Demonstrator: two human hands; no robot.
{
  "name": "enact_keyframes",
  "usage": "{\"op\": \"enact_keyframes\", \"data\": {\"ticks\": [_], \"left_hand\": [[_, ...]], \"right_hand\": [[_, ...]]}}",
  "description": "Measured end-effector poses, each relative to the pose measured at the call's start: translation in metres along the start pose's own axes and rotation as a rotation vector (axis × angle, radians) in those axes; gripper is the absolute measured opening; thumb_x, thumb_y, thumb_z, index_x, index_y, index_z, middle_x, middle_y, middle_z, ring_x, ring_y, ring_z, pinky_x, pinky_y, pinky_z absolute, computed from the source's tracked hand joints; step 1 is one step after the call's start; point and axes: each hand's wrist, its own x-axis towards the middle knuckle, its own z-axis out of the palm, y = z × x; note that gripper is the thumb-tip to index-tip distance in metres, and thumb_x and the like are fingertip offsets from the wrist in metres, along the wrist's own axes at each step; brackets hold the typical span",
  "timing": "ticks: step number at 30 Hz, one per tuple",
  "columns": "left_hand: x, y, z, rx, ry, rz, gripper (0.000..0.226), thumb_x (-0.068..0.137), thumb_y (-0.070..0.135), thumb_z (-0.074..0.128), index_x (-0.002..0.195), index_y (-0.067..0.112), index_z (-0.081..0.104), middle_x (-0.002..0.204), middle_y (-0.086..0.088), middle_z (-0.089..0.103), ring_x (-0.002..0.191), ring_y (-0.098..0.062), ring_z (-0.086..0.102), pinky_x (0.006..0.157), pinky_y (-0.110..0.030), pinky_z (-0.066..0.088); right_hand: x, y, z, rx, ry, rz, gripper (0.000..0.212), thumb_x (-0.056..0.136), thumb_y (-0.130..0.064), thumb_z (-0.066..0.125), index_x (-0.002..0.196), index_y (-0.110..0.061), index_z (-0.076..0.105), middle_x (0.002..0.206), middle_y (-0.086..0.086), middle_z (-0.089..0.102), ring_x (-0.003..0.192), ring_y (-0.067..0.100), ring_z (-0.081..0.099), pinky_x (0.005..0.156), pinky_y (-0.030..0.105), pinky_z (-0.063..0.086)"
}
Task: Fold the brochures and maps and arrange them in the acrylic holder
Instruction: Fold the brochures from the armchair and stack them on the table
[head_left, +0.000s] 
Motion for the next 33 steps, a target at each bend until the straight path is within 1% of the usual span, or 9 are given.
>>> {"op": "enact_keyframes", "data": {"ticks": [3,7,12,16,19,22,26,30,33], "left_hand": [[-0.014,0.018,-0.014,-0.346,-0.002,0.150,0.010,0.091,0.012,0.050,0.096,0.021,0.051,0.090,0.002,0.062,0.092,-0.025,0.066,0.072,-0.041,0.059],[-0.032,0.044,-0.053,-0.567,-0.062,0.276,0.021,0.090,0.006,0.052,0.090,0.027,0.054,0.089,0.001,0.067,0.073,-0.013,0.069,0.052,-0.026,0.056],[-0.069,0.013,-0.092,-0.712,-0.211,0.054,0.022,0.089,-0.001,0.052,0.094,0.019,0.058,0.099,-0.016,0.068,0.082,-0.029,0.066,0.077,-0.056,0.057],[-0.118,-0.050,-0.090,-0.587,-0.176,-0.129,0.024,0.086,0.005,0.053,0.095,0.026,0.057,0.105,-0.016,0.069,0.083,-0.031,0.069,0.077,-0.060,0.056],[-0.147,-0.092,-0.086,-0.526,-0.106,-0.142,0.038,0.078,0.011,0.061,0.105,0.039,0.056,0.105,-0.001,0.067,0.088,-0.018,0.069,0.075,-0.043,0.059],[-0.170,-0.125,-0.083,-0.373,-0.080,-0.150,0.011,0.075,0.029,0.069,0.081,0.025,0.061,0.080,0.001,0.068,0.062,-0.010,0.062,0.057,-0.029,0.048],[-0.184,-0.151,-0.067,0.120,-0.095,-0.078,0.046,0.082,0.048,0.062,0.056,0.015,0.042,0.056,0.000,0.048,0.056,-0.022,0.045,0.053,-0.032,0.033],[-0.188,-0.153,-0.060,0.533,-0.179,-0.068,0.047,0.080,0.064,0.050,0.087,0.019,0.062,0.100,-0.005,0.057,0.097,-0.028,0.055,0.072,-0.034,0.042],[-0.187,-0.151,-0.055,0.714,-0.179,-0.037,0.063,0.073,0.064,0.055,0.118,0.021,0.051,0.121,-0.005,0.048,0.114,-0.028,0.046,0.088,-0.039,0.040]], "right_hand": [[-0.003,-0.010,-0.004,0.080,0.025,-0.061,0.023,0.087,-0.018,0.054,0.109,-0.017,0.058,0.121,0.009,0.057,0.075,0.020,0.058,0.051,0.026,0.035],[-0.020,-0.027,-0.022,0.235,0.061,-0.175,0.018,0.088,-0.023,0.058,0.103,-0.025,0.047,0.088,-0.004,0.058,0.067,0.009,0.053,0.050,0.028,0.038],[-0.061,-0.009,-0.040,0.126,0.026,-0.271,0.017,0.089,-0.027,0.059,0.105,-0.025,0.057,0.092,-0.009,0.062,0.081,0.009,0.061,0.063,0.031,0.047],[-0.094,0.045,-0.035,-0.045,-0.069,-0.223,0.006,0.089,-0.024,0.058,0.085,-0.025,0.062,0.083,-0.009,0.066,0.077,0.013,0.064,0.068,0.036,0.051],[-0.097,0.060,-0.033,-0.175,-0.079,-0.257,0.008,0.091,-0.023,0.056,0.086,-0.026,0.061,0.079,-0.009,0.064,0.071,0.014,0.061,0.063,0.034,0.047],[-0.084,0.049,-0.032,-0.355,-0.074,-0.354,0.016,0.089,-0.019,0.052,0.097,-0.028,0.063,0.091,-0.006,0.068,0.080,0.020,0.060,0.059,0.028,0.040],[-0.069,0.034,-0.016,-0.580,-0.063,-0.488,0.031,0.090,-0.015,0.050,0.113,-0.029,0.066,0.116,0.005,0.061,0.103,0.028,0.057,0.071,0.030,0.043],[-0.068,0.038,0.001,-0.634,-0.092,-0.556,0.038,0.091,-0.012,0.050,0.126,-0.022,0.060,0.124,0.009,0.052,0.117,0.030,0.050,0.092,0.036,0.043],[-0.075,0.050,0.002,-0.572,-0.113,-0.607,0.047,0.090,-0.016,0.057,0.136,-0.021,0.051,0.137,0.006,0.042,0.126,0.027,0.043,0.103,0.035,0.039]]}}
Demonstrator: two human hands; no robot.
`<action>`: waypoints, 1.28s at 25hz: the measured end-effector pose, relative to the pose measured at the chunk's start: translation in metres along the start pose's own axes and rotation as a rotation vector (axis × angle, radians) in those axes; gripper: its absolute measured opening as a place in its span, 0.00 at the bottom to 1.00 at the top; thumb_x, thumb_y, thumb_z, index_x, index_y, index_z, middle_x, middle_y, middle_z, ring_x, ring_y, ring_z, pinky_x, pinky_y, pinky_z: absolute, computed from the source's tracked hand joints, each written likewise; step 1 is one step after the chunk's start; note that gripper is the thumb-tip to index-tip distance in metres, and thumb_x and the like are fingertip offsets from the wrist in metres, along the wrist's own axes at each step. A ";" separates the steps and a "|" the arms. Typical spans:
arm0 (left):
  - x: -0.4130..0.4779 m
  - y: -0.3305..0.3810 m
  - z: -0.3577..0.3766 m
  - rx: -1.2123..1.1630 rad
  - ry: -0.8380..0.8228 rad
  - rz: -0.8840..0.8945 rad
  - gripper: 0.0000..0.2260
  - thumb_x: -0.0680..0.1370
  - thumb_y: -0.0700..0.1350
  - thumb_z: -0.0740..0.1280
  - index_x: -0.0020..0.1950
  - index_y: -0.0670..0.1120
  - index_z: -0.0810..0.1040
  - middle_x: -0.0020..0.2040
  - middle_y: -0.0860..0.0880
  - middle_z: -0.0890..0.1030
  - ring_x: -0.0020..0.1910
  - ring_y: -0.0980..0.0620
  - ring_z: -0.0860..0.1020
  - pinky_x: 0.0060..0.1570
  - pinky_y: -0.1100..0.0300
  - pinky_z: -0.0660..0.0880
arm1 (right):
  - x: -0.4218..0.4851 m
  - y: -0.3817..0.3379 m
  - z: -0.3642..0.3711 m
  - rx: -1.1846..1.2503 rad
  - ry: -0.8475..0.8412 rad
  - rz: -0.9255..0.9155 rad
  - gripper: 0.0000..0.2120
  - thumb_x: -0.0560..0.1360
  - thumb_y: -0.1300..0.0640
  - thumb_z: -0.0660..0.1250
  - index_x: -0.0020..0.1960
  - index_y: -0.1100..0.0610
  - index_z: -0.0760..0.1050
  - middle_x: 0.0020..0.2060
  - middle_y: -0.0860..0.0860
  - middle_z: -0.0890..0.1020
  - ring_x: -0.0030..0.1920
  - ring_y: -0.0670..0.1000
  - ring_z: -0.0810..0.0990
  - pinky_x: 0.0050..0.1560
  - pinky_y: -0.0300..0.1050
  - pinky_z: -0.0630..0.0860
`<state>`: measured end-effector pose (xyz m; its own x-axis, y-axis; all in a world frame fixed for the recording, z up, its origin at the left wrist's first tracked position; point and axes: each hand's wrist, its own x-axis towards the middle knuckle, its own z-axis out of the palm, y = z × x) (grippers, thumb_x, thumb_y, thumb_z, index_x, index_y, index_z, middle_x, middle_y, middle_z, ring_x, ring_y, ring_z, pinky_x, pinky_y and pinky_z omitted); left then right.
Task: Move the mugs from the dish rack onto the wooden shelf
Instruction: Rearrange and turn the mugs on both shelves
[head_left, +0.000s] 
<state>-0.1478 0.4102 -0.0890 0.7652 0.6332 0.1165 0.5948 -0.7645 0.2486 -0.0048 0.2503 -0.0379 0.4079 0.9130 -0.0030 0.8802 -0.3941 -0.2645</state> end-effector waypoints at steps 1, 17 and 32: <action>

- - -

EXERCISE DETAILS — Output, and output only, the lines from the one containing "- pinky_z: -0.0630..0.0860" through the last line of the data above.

SOLVED EXERCISE —
  - pinky_z: -0.0630..0.0860
`<state>`: measured end-effector pose (xyz m; its own x-axis, y-axis; all in a world frame fixed for the recording, z up, its origin at the left wrist's first tracked position; point and axes: each hand's wrist, its own x-axis towards the middle knuckle, its own z-axis out of the palm, y = z × x) (grippers, thumb_x, thumb_y, thumb_z, index_x, index_y, index_z, middle_x, middle_y, middle_z, ring_x, ring_y, ring_z, pinky_x, pinky_y and pinky_z omitted); left then right.
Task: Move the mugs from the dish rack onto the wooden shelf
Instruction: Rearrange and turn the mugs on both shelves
[head_left, +0.000s] 
<state>-0.1478 0.4102 -0.0890 0.7652 0.6332 0.1165 0.5948 -0.7645 0.2486 -0.0048 0.2503 -0.0379 0.4079 0.9130 -0.0030 0.8802 -0.3941 -0.2645</state> end-effector waypoints at steps 1, 17 and 32: <action>

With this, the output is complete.